Co-localization: Pearson correlation#

from sc_tools.tl.colocalization import pearson_correlation

corr_df = pearson_correlation(
    adata,
    sig_a="Hallmark/HYPOXIA",
    sig_b="Myeloid/Macrophage_Core",
    groupby="library_id",
)
print(corr_df)

Moran’s I spatial autocorrelation (per library)#

morans_i_batch runs Moran’s I for each signature column separately per library. Requires squidpy.

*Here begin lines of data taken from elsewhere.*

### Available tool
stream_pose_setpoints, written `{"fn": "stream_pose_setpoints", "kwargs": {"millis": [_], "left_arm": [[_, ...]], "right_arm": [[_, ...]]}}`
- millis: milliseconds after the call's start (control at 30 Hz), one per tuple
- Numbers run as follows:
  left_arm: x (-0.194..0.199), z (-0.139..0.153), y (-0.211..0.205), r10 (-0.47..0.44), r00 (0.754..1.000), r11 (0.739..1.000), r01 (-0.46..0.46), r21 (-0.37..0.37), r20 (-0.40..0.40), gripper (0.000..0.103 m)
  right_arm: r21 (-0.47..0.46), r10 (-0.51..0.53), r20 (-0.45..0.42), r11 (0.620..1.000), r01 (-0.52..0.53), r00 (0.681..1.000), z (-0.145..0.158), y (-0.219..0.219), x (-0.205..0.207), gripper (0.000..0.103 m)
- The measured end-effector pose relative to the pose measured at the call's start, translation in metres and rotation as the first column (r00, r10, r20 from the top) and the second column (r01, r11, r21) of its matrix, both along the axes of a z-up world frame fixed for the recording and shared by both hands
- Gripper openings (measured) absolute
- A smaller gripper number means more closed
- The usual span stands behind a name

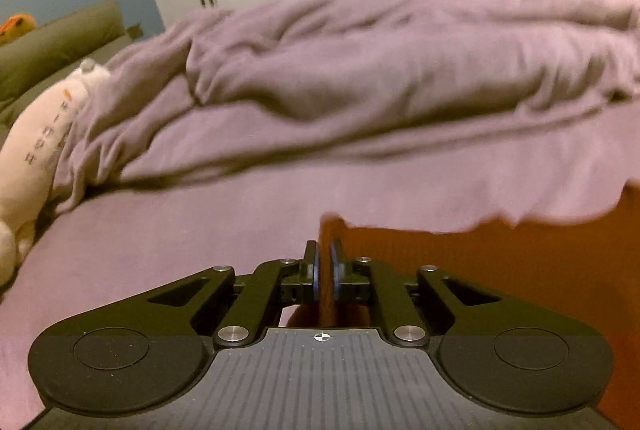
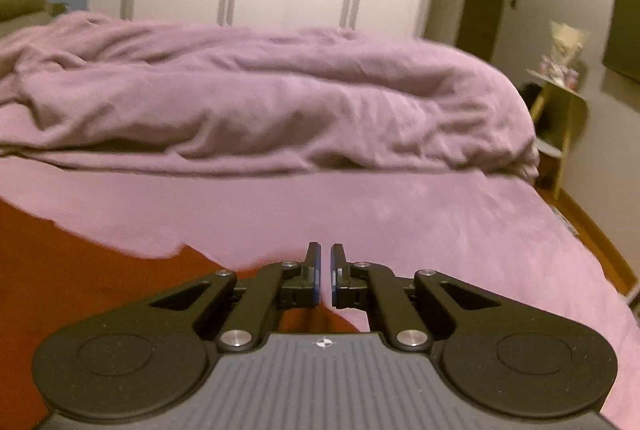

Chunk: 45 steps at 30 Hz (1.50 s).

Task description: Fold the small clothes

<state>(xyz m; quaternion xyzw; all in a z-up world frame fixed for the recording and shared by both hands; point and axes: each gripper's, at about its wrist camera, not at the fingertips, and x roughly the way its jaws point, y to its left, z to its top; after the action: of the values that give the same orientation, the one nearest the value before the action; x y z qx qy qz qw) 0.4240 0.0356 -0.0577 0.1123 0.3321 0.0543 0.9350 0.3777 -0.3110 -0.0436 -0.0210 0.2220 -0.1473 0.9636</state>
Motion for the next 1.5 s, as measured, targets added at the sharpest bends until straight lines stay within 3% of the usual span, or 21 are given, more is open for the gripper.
{"fn": "stream_pose_setpoints", "kwargs": {"millis": [33,67,100,233,300,333,533,600,667,800,967,1200,1433,1500], "left_arm": [[-0.004,-0.004,0.005,0.001,1.0,1.0,-0.001,-0.011,-0.011,0.021],[-0.008,-0.006,0.012,0.008,1.0,0.999,-0.009,-0.032,-0.028,0.036],[-0.014,-0.007,0.021,0.013,0.999,0.998,-0.015,-0.062,-0.038,0.04],[-0.045,-0.004,0.042,0.0,0.997,0.987,-0.012,-0.162,-0.075,0.041],[-0.062,-0.004,0.042,-0.02,0.996,0.981,0.003,-0.195,-0.087,0.054],[-0.07,-0.006,0.041,-0.028,0.995,0.979,0.008,-0.204,-0.097,0.054],[-0.078,-0.03,0.033,-0.031,0.987,0.989,0.007,-0.149,-0.159,0.055],[-0.073,-0.039,0.036,0.013,0.984,0.993,-0.033,-0.109,-0.176,0.064],[-0.071,-0.042,0.043,0.057,0.981,0.989,-0.081,-0.121,-0.185,0.07],[-0.079,-0.03,0.046,0.081,0.977,0.986,-0.107,-0.126,-0.198,0.07],[-0.096,-0.025,0.041,0.044,0.982,0.994,-0.062,-0.093,-0.184,0.069],[-0.105,-0.017,0.051,0.045,0.978,0.985,-0.077,-0.153,-0.203,0.071],[-0.116,-0.014,0.065,0.056,0.977,0.979,-0.094,-0.18,-0.206,0.077],[-0.12,-0.012,0.074,0.052,0.975,0.966,-0.104,-0.239,-0.215,0.078]], "right_arm": [[0.03,0.028,-0.001,0.999,-0.028,1.0,-0.002,-0.003,-0.005,0.004],[0.047,0.056,0.004,0.997,-0.056,0.998,-0.003,-0.005,-0.013,0.005],[0.056,0.081,0.0,0.995,-0.081,0.997,-0.006,-0.007,-0.023,0.007],[0.062,0.147,-0.018,0.987,-0.146,0.989,-0.018,-0.007,-0.062,0.023],[0.067,0.169,-0.04,0.984,-0.166,0.985,-0.025,-0.005,-0.075,0.024],[0.063,0.176,-0.052,0.983,-0.173,0.983,-0.029,-0.002,-0.08,0.024],[0.001,0.208,-0.099,0.978,-0.209,0.973,-0.047,0.011,-0.095,0.023],[-0.039,0.196,-0.112,0.979,-0.201,0.974,-0.054,0.008,-0.095,0.024],[-0.077,0.134,-0.108,0.987,-0.143,0.985,-0.056,0.0,-0.093,0.024],[-0.028,0.028,-0.105,0.999,-0.031,0.994,-0.041,-0.007,-0.108,0.025],[0.025,0.091,-0.088,0.996,-0.089,0.992,-0.034,0.006,-0.141,0.025],[0.135,0.162,-0.085,0.979,-0.149,0.983,-0.029,0.027,-0.16,0.028],[0.146,0.192,-0.106,0.974,-0.176,0.976,-0.04,0.045,-0.159,0.033],[0.152,0.179,-0.112,0.975,-0.161,0.977,-0.043,0.041,-0.158,0.035]]}}
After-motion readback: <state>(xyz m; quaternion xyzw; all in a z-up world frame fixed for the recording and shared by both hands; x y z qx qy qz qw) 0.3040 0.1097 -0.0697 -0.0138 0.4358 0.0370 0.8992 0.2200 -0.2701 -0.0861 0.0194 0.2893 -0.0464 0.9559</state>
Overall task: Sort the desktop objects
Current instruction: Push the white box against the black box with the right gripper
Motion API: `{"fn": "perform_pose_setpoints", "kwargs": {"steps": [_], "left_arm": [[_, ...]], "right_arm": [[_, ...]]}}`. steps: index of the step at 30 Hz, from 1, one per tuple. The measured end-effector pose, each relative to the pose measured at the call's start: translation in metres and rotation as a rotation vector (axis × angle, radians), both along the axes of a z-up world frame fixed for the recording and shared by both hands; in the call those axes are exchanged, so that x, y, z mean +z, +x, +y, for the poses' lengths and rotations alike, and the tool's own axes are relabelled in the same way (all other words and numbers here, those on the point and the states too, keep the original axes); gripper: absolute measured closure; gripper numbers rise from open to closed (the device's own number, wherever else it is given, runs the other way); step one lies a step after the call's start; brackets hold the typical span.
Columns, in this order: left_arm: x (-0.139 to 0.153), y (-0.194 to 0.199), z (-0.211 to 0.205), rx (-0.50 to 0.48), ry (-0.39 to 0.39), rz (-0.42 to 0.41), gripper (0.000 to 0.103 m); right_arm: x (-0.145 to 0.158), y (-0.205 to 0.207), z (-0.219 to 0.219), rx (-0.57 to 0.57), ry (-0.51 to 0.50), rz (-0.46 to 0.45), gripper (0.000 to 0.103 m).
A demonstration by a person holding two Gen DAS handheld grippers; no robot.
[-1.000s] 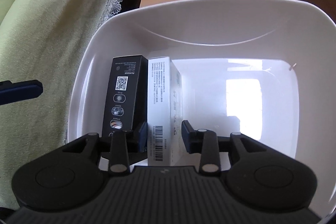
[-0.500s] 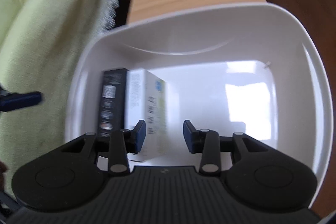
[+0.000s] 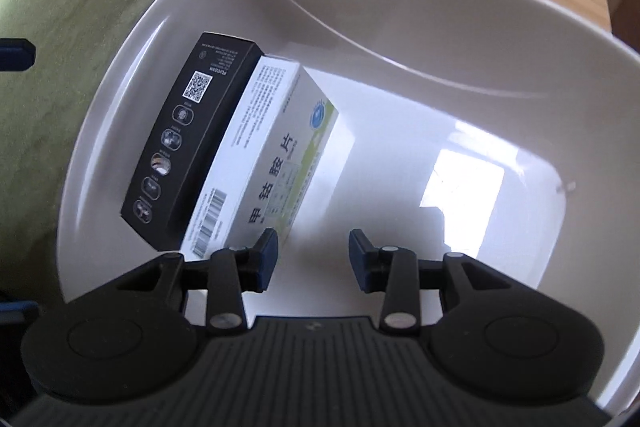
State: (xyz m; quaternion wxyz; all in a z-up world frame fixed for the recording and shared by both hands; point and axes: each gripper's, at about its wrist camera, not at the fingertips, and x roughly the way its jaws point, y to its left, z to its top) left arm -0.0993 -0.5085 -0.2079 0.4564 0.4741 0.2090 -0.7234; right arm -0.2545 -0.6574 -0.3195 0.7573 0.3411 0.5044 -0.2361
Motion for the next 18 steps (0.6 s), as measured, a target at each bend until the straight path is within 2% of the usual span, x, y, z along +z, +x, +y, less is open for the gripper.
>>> {"fn": "perform_pose_setpoints", "kwargs": {"steps": [3, 7, 18], "left_arm": [[-0.001, 0.0, 0.0, -0.004, 0.003, 0.002, 0.001], [-0.003, -0.001, -0.001, -0.002, 0.004, 0.01, 0.001], [-0.006, -0.004, -0.003, -0.003, 0.012, 0.009, 0.001]], "right_arm": [[0.001, 0.005, -0.001, 0.082, -0.039, 0.0, 0.068], [0.003, 0.012, -0.001, 0.144, -0.04, -0.03, 0.068], [0.004, 0.013, -0.006, 0.176, -0.067, -0.009, 0.068]]}}
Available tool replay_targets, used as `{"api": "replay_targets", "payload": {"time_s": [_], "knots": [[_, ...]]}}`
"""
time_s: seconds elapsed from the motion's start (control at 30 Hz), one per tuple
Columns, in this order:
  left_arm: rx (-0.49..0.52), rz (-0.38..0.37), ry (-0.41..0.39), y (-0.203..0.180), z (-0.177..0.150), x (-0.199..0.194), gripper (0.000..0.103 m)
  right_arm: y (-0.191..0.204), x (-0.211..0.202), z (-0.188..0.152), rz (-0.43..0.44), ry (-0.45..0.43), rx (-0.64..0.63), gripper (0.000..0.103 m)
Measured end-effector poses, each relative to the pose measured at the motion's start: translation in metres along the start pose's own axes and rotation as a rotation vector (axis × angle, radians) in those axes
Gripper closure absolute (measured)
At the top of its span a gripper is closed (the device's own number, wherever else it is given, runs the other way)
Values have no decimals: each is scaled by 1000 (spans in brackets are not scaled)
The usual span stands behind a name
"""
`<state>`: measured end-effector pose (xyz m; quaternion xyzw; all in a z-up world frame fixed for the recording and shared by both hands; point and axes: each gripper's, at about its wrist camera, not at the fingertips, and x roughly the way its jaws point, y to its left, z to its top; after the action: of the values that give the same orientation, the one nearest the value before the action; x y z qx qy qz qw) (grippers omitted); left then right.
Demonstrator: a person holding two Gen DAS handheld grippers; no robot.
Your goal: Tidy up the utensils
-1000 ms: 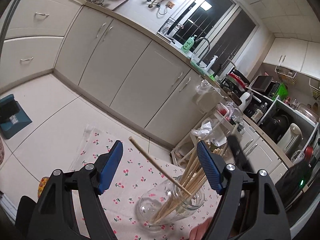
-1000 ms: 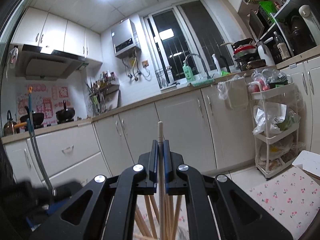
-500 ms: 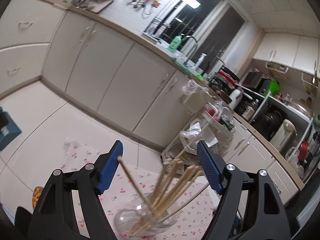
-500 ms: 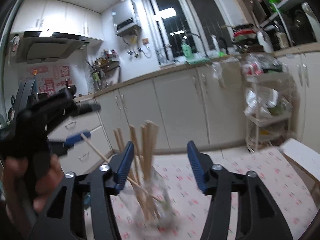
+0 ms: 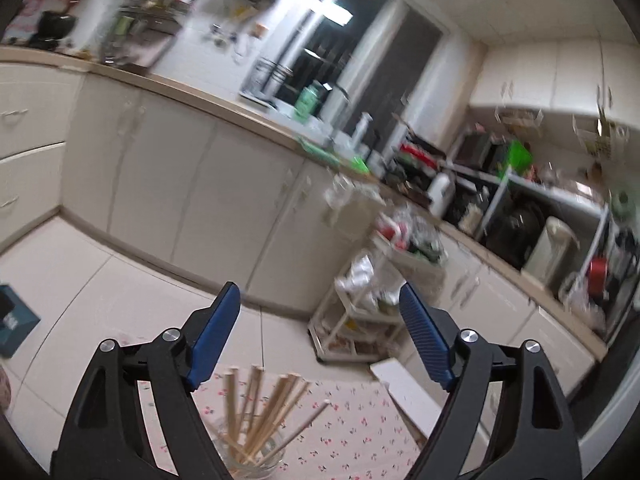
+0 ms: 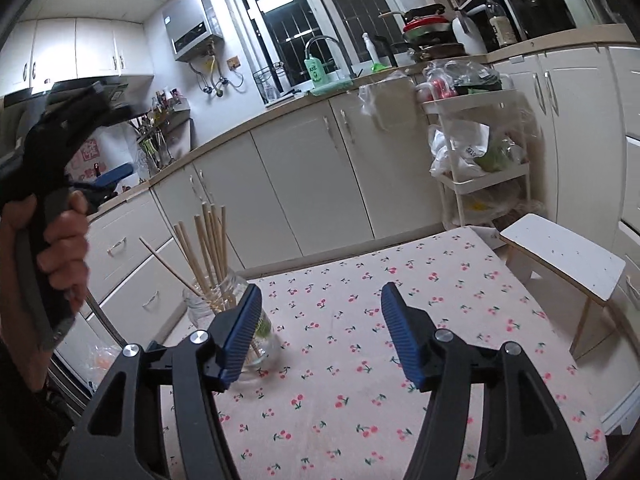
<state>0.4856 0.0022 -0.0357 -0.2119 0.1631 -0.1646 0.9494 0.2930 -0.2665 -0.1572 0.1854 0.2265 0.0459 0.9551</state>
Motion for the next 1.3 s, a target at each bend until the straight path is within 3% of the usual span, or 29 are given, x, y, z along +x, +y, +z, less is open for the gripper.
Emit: {"api": "replay_targets", "payload": {"time_s": [0.1,0.2,0.3,0.4,0.47,0.57,0.67,0.87,0.93,1.0,1.07,1.3], "knots": [[-135,92,-42,36,-12,-30,16,-5,-4,-6,7,11,10,37],[-185,145,50,62,-37,-23,16,-9,5,-12,16,55,27,37],[-193,149,128,67,-54,-3,22,-12,10,-16,24,77,40,37],[-191,177,143,69,-58,10,41,-17,10,-16,22,81,56,37],[-181,192,165,70,-60,19,75,-22,10,-17,21,81,72,37],[-106,191,181,59,-61,28,89,-27,10,-18,21,88,95,37],[-4,158,191,36,-57,37,93,-33,9,-17,20,89,121,37],[169,133,291,-9,-58,54,93,-41,3,-13,17,76,151,37],[194,180,297,-11,-59,51,91,-40,4,-13,15,83,151,37],[188,200,318,-8,-59,48,83,-38,3,-13,19,92,145,37],[175,243,299,-5,-57,35,57,-34,0,-11,25,91,131,37],[169,291,240,-7,-55,-41,30,-10,-38,-8,35,94,54,35]]}}
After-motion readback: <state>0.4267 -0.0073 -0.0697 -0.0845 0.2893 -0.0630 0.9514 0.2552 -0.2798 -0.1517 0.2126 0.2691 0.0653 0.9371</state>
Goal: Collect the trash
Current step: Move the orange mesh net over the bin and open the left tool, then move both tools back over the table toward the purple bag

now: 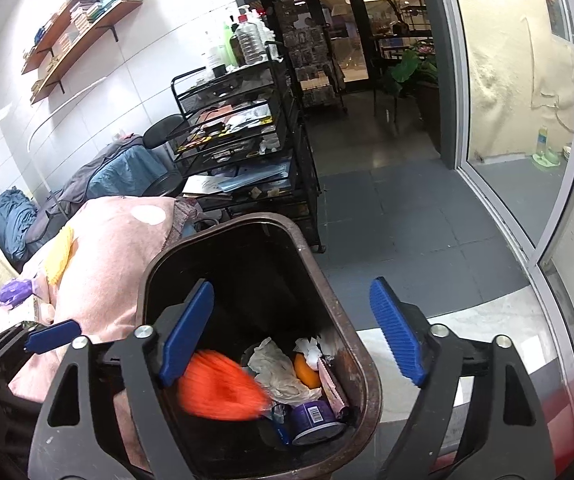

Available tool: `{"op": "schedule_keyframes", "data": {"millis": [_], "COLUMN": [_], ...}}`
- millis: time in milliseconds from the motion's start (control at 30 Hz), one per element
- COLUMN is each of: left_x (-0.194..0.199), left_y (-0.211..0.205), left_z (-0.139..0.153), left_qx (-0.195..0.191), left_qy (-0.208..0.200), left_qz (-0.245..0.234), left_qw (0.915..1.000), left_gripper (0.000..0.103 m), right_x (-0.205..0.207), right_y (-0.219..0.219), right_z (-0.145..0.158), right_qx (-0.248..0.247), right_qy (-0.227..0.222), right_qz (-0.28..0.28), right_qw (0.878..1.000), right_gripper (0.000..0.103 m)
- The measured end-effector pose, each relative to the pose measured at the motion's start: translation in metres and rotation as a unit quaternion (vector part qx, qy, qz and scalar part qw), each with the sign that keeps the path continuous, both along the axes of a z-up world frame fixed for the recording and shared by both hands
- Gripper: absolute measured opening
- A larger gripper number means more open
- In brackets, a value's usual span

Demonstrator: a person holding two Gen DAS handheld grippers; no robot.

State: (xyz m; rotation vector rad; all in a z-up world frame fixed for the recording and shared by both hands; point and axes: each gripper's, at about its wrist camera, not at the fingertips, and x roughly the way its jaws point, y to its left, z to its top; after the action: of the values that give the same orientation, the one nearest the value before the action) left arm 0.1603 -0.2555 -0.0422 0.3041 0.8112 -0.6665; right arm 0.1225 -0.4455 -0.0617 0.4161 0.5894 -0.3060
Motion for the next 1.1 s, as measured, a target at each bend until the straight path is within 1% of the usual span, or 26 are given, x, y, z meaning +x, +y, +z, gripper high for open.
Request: {"op": "schedule_keyframes", "data": {"millis": [100, 300, 467, 633, 767, 867, 967, 1100], "left_x": [-0.002, -0.009, -0.015, -0.028, -0.035, -0.038, -0.041, -0.041], "left_y": [-0.004, -0.003, 0.007, 0.022, 0.04, 0.053, 0.066, 0.084], "left_z": [-0.001, 0.002, 0.009, 0.02, 0.027, 0.031, 0.031, 0.03], "left_qx": [0.011, 0.012, -0.001, -0.02, -0.041, -0.046, -0.044, -0.029], "left_qy": [-0.011, -0.025, -0.036, -0.062, -0.067, -0.077, -0.089, -0.103], "left_qz": [-0.001, -0.006, 0.0, 0.008, 0.022, 0.038, 0.055, 0.087], "left_qw": [0.9999, 0.9996, 0.9994, 0.9978, 0.9967, 0.9952, 0.9935, 0.9904], "left_gripper": [0.098, 0.098, 0.098, 0.098, 0.098, 0.098, 0.098, 0.098], "right_x": [-0.001, -0.002, -0.001, 0.001, 0.003, 0.004, 0.005, 0.009], "right_y": [-0.004, -0.006, -0.007, -0.003, 0.004, 0.011, 0.02, 0.037], "right_z": [0.0, -0.001, -0.004, -0.005, -0.005, -0.005, -0.003, -0.002], "right_qx": [0.005, 0.006, 0.012, 0.013, 0.01, 0.012, 0.012, 0.014], "right_qy": [0.0, -0.002, -0.001, -0.002, -0.006, -0.011, -0.018, -0.022], "right_qz": [-0.01, -0.017, -0.015, -0.007, 0.006, 0.02, 0.032, 0.055], "right_qw": [1.0, 1.0, 1.0, 1.0, 1.0, 1.0, 0.999, 0.998], "right_gripper": [0.089, 0.093, 0.094, 0.094, 0.094, 0.094, 0.094, 0.094]}}
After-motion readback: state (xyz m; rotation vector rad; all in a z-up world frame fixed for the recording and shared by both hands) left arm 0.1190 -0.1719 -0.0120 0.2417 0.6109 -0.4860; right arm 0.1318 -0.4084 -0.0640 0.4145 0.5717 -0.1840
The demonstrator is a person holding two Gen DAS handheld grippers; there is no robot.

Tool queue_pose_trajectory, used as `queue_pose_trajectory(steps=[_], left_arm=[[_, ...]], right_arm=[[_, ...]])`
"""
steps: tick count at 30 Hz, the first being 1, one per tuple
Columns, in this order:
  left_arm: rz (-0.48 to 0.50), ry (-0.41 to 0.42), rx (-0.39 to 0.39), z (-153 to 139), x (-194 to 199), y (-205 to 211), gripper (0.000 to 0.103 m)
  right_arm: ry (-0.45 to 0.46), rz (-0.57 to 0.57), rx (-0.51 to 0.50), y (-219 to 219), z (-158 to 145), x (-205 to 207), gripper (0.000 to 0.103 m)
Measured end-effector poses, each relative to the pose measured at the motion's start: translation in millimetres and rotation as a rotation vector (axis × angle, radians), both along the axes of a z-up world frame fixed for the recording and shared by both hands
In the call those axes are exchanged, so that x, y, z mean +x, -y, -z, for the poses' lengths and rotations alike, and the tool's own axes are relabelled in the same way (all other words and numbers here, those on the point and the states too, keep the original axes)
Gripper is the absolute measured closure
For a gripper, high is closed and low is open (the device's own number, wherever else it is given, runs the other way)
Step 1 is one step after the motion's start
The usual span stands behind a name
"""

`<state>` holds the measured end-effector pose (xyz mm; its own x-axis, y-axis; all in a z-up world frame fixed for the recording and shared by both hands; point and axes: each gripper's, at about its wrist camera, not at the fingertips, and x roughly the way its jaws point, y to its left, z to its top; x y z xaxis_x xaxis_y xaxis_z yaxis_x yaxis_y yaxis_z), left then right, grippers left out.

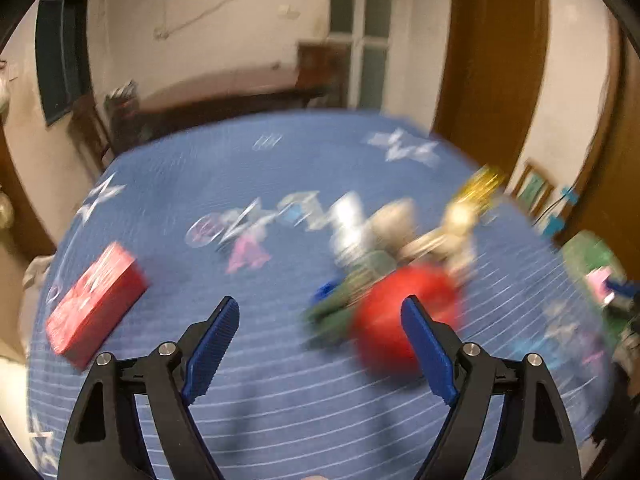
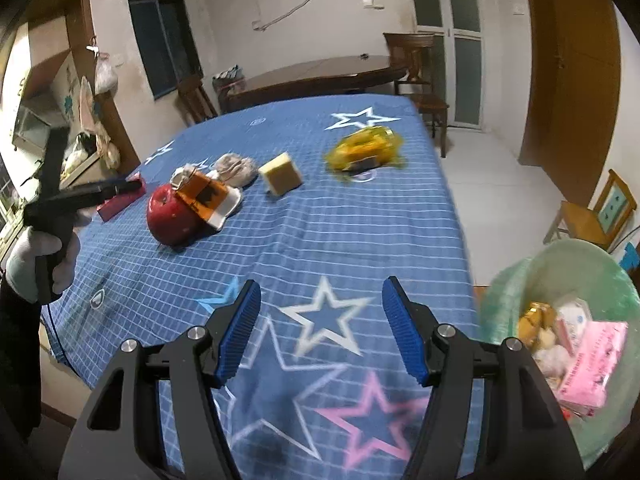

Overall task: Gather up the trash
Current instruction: 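Move both open grippers back over the table items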

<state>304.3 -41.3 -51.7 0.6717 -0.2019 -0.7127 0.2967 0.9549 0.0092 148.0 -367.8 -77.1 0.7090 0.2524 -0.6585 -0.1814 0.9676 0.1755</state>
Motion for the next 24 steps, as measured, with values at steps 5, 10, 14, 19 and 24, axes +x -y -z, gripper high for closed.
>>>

# In a real run (squidpy must be installed):
# morans_results = morans_i_batch(
#     adata,
#     keys=sig_cols,
#     library_key="library_id",
#     n_perms=100,
# )
# print(morans_results)
print("morans_i_batch returns a DataFrame with columns: key, library_id, I, pval, fdr")

Neighborhood enrichment#

neighborhood_enrichment_batch tests whether cell types co-occur in spatial neighborhoods more than expected by chance (squidpy gr.nhood_enrichment wrapper).

# In a real run:
# nhood_df = neighborhood_enrichment_batch(
#     adata,
#     cluster_key="leiden",
#     library_key="library_id",
# )
# print(nhood_df)
print("neighborhood_enrichment_batch returns a long-format DataFrame:")
print("  columns: library_id, celltype_A, celltype_B, zscore, pval, fdr")

Multipage spatial PDF#

multipage_spatial_pdf generates a PDF with one page per signature per library, overlaid on the tissue slide.

import tempfile, os

with tempfile.TemporaryDirectory() as tmpdir:
    pdf_path = os.path.join(tmpdir, "spatial_signatures.pdf")
    pl.spatial.multipage_spatial_pdf(
        adata,
        keys=sig_cols,
        library_key="library_id",
        output_path=pdf_path,
        spot_size=50,
    )
    print(f"PDF written: {os.path.getsize(pdf_path)} bytes")

Next steps#

For a real project, Phase 5 scripts live under projects/<platform>/<project>/scripts/. Example:

# Run spatial multipage colocalization plot for ggo_visium
make -C projects/visium/ggo_visium spatial-multipage-colocalization

Publication figures are saved to projects/<platform>/<project>/figures/manuscript/.